First, there are stuffy churches in the West. But let’s let this be for a minute and say that the West is not as prone to denominational Christianity as other parts of the country. Then what is there? What does “Religion in the American West” refer to? Stegner seemed to have a difficult time imagining compelling answers to this question. A happy condition of our redoubled efforts to study religion in the West is that revisionist narratives of American religious history are not revisionist here. There are no Puritans to gum up the first four chapters of our books. There is no Robert Baird or Philip Schaff to blinker our researches. Like Stegner’s seekers of opportunity, we have something new to reveal.

7 comments:

Matthew Miller said...

As a westerner, I have come to think that there is a remarkable tension between the pioneering spirit that set individuals to make a fresh start in a new landscape and the community required to survive the often harsh realities of that landscape. The general result, however, has been to elevate the myth of the individual, the self-made person. Even as those individuals rely on so many others that they fail to acknowledge. I see worship at the altar of achievement and personal distinction which often precludes the community driven experience of church-going.

Tisa Wenger said...

Great post, Brett. Your take on Stegner reminds me of Laurie Maffly-Kipp's chapter on "the moral world of the California miner" in _Religion and Society in Frontier California_, in which she examines how miners constructed new moral worlds in the absence of (or rejection of) conventionally recognizable religiosity.

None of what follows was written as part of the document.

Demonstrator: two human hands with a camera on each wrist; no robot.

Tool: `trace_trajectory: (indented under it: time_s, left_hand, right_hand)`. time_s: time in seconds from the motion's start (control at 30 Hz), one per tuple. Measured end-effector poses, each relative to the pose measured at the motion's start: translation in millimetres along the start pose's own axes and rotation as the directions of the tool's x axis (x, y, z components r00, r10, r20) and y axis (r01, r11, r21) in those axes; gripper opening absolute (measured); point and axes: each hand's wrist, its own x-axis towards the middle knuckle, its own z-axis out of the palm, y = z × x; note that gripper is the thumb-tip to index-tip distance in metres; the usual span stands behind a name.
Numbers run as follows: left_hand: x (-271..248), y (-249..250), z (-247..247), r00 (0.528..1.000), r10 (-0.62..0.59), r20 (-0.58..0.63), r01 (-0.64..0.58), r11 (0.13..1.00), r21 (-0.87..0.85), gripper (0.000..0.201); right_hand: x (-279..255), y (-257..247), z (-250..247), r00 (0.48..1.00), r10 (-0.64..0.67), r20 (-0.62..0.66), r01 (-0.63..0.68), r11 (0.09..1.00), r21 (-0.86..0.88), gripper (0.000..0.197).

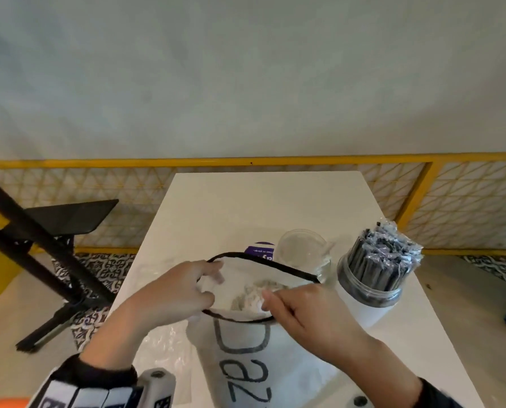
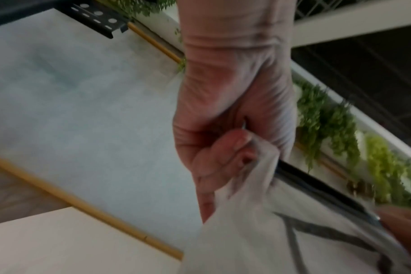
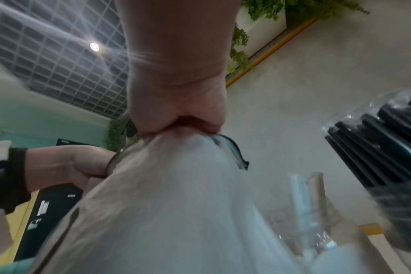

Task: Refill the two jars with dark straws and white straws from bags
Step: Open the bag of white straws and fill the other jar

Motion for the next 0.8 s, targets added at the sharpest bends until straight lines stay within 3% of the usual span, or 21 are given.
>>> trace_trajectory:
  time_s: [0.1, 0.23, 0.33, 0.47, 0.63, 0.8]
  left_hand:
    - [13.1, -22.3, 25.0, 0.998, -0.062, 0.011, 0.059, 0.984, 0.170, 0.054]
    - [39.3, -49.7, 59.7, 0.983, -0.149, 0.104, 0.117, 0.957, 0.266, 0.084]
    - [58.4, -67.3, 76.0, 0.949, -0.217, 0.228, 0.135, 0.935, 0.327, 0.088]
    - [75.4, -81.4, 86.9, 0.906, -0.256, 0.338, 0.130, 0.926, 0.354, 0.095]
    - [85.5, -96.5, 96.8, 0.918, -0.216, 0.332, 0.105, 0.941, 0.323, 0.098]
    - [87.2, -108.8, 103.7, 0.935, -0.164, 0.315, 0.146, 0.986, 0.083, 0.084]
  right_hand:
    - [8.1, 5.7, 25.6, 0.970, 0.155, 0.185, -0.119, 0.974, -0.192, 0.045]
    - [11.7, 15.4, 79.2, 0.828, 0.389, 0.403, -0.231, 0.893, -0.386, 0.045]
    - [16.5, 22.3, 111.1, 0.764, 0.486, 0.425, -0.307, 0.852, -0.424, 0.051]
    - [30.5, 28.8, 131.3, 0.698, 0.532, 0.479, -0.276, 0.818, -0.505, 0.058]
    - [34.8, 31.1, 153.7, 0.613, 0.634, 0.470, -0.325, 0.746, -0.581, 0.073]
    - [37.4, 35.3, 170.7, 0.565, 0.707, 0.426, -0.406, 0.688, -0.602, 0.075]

This also becomes a way for her to reflect on the distinctiveness of religious development in California (and perhaps other regions of the west). Maybe her chapter would help you reflect on the "meaning-making" that is visible in Stegner's work, even while you remain critical of his lack of attention to religion.

Brett Hendrickson said...

Thanks for the reference, Tisa. I'll have to check it out. For the sake of argument in the blogpost, I didn't allow Stegner much room in terms of "religion." I wonder if the definition of "religion" in the U.S. is regional.

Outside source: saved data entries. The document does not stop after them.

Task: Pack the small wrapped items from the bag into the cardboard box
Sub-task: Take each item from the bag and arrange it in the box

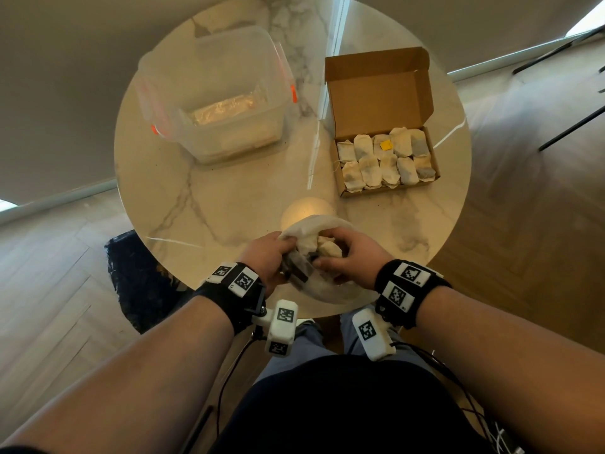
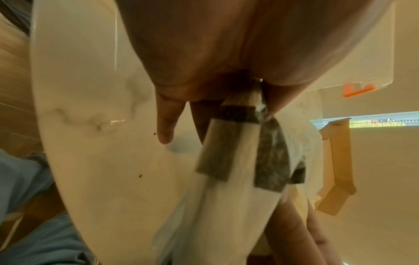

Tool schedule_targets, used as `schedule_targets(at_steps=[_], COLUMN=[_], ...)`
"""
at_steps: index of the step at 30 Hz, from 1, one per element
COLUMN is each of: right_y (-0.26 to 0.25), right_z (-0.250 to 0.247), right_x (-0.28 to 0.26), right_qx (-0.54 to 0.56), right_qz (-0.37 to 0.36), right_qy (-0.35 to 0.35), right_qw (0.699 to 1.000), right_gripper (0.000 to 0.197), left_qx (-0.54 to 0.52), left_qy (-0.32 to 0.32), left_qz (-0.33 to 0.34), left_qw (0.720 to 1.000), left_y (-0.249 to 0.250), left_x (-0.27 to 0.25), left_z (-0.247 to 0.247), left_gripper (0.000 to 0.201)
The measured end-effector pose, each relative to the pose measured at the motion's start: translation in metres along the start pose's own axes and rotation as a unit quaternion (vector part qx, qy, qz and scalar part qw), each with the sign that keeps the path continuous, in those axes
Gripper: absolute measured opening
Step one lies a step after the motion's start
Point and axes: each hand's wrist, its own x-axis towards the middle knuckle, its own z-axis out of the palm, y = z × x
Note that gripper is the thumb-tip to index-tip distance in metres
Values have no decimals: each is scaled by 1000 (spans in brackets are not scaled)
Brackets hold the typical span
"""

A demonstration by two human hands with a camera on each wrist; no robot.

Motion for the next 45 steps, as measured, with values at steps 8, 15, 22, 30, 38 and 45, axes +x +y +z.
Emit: schedule_targets(at_steps=[8,15,22,30,38,45], right_y=[0,-16,-17,-1,1,-20], right_z=[-25,-56,-16,13,-9,-32], right_x=[7,-9,4,35,28,5], right_qx=[142,146,-342,-420,-282,-80], right_qz=[-2,-17,-55,-54,0,-23], right_qy=[54,103,10,40,57,71], right_qw=[988,984,938,905,958,994], right_gripper=[24,24,25,22,20,23], left_qx=[30,26,-9,-52,-6,43], left_qy=[2,40,46,38,56,101], left_qz=[32,38,39,37,42,64], left_qw=[999,998,998,997,998,992], left_y=[4,4,-2,-4,0,15], left_x=[4,5,9,8,2,0], left_z=[-11,-18,-15,-9,-13,-7], left_gripper=[34,21,20,26,22,26])
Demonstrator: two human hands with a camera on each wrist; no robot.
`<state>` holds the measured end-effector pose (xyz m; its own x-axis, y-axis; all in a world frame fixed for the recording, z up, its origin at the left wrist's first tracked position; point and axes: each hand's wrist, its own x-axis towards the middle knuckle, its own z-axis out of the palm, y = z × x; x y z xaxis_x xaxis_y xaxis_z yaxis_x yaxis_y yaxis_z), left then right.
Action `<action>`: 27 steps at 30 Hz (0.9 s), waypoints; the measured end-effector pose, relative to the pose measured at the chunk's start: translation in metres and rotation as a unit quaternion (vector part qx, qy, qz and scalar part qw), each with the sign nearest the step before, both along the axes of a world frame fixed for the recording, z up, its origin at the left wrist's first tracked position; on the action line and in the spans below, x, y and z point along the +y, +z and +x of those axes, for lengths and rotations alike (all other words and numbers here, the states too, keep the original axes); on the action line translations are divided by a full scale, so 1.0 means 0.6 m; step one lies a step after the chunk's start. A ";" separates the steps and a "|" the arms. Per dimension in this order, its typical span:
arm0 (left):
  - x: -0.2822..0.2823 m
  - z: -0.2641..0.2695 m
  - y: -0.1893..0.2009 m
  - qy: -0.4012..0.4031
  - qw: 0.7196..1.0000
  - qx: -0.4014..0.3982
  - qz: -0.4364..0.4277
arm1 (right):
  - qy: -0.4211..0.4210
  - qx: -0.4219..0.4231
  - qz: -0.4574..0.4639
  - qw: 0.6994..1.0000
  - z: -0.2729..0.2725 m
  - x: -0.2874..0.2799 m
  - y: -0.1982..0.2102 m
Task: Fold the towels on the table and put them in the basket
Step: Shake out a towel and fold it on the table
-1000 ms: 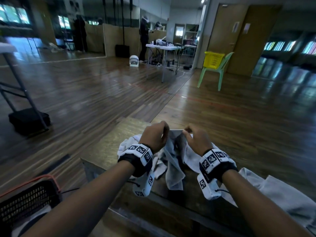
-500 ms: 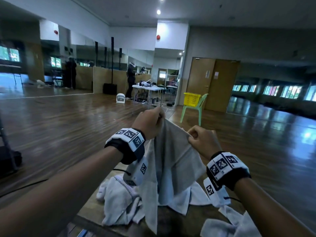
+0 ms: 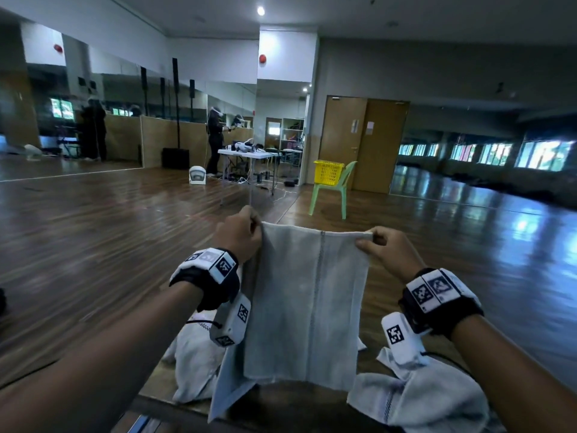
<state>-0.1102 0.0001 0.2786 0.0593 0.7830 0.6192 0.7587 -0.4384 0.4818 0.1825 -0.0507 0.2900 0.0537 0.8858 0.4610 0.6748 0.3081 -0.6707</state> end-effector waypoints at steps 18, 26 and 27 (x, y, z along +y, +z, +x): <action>-0.038 0.186 -0.098 -0.268 0.957 -0.077 -0.075 | 0.028 0.001 -0.003 1.000 0.012 -0.042 -0.044; -0.035 0.186 -0.089 -0.282 0.950 -0.119 -0.056 | 0.073 0.082 -0.092 0.990 0.015 -0.051 -0.086; -0.034 0.183 -0.089 -0.278 0.952 -0.119 -0.057 | 0.083 0.099 -0.111 0.985 0.010 -0.052 -0.098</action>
<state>-0.0006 -0.0204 0.2250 0.3530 0.7338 0.5804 0.2887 -0.6755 0.6785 0.1886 -0.0816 0.2312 -0.0300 0.9678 0.2501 0.4762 0.2338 -0.8477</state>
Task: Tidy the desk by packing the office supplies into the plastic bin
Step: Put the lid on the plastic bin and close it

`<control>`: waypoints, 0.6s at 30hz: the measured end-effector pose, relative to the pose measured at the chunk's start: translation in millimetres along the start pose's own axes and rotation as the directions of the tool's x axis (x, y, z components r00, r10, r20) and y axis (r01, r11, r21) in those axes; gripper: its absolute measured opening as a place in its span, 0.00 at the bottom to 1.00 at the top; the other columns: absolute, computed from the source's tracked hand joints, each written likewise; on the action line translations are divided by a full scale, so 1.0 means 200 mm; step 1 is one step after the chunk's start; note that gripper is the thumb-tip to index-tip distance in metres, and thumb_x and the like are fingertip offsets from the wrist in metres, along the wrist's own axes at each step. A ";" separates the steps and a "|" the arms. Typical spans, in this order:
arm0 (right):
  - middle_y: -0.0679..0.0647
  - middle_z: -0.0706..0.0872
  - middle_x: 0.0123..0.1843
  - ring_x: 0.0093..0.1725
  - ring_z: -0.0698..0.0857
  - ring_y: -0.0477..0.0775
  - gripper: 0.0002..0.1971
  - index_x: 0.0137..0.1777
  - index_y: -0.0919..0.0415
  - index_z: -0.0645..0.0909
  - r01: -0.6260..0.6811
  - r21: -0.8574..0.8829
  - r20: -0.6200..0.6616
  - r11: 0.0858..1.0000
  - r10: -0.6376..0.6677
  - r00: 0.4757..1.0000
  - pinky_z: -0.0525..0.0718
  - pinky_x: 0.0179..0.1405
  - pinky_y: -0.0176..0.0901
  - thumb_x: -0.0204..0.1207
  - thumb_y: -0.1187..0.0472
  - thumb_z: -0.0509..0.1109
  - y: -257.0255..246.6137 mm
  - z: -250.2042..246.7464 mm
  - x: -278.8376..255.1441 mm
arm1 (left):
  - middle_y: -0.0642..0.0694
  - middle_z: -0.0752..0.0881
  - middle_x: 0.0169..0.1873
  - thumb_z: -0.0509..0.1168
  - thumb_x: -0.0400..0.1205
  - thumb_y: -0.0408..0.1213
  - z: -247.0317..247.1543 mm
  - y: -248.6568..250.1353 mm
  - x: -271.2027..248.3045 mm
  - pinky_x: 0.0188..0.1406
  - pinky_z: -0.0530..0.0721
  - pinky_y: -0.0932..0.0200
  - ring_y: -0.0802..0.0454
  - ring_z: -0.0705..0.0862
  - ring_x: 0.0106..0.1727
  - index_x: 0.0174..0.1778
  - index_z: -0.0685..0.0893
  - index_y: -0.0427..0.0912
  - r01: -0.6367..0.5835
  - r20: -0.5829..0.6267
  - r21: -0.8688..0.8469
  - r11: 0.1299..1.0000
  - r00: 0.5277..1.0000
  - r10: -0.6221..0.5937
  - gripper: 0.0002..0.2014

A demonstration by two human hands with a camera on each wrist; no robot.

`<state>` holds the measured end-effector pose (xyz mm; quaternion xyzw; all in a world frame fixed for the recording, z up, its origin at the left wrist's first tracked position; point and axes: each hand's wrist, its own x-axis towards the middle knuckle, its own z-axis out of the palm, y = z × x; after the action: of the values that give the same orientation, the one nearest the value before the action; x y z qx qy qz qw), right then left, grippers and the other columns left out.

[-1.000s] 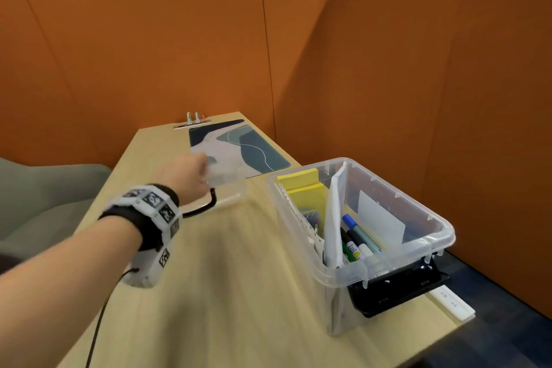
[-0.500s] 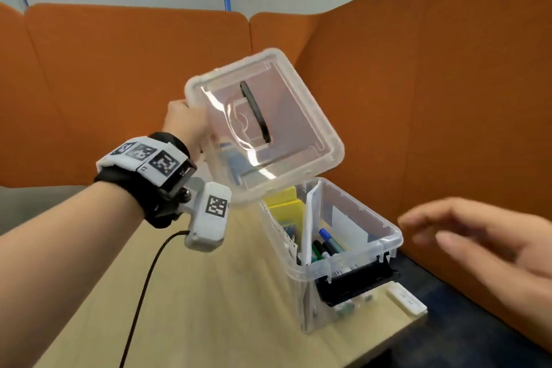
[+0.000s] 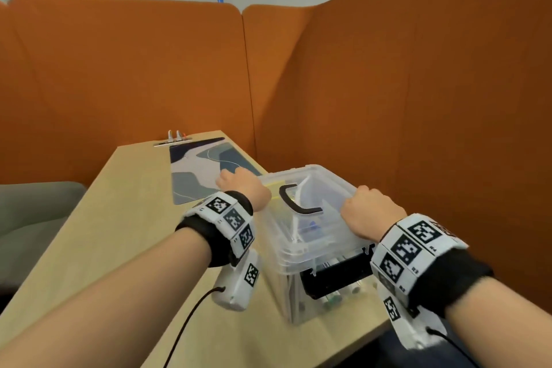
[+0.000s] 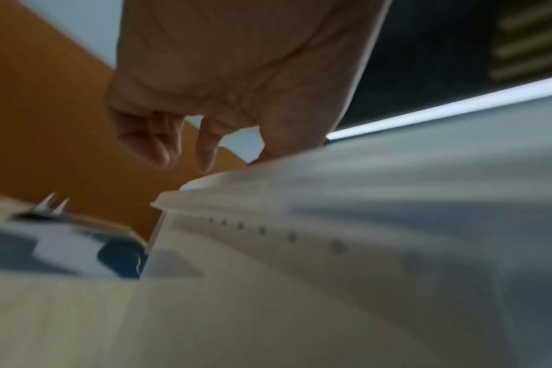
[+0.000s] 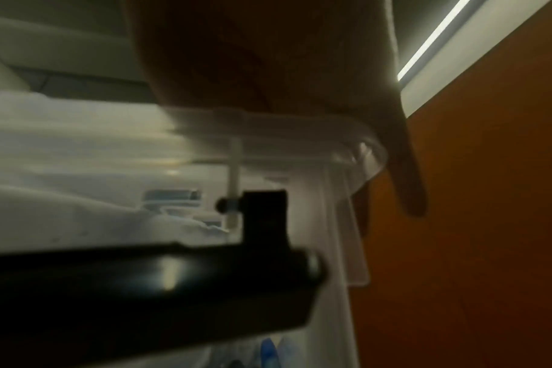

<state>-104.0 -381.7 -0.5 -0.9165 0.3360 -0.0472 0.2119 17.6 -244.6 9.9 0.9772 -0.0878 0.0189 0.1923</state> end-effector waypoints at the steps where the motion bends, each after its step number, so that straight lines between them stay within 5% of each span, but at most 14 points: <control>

Thanks for your comment, Matt. Your insight reminds me of a favorite Stegner quote that California (and by extension, the whole West) "is like the rest of America, only more so."

Quincy D. Newell said...

Interesting and thought-provoking post, Brett. Tisa beat me to the reference to LMK's book, so I'll just echo it instead of feeling smug (and slightly sycophantic for citing my former advisor's book). I also wonder, Brett, whether the narrative Stegner provides in your reading here -- about the lack of religion -- is in fact the narrative for the West that needs revising. If we're looking for "stuffy churches," it's true: we'll find fewer, perhaps, than in the east. But if we're looking for religion practiced and believed in ways other than those that are normative in the east, we find quite a lot.

Brett Hendrickson said...

You're right, Quincy. There is plenty of something out here that is also religion. But a regional definition of this religion is needed. Without that first move, treatments of religion in the West end up being not quite helpful (I'm thinking here of Ferenc Szasz's interesting but ultimately unsatisfying Religion in the Modern American West).

John G. Turner said...

It's off your topic, Brett, but perhaps Stegner used up his descriptive power of religion in Mormon Country and The Gathering to Zion. The latter in particular is among my favorite "reads" in Mormon History, as Stegner writes with such elegance and confidence about the Saints making their "rite of passage" across the Plains and over the mountains. Perhaps we can give him a pass for failing to capture other aspects of western religiosity.

Brett Hendrickson said...

Stegner can definitely have a pass--including with Angle of Repose! It's a wonderful read, and of course it's not fair to expect every novel by every novelist to right about religion. I haven't read The Gathering to Zion but look forward to checking it out.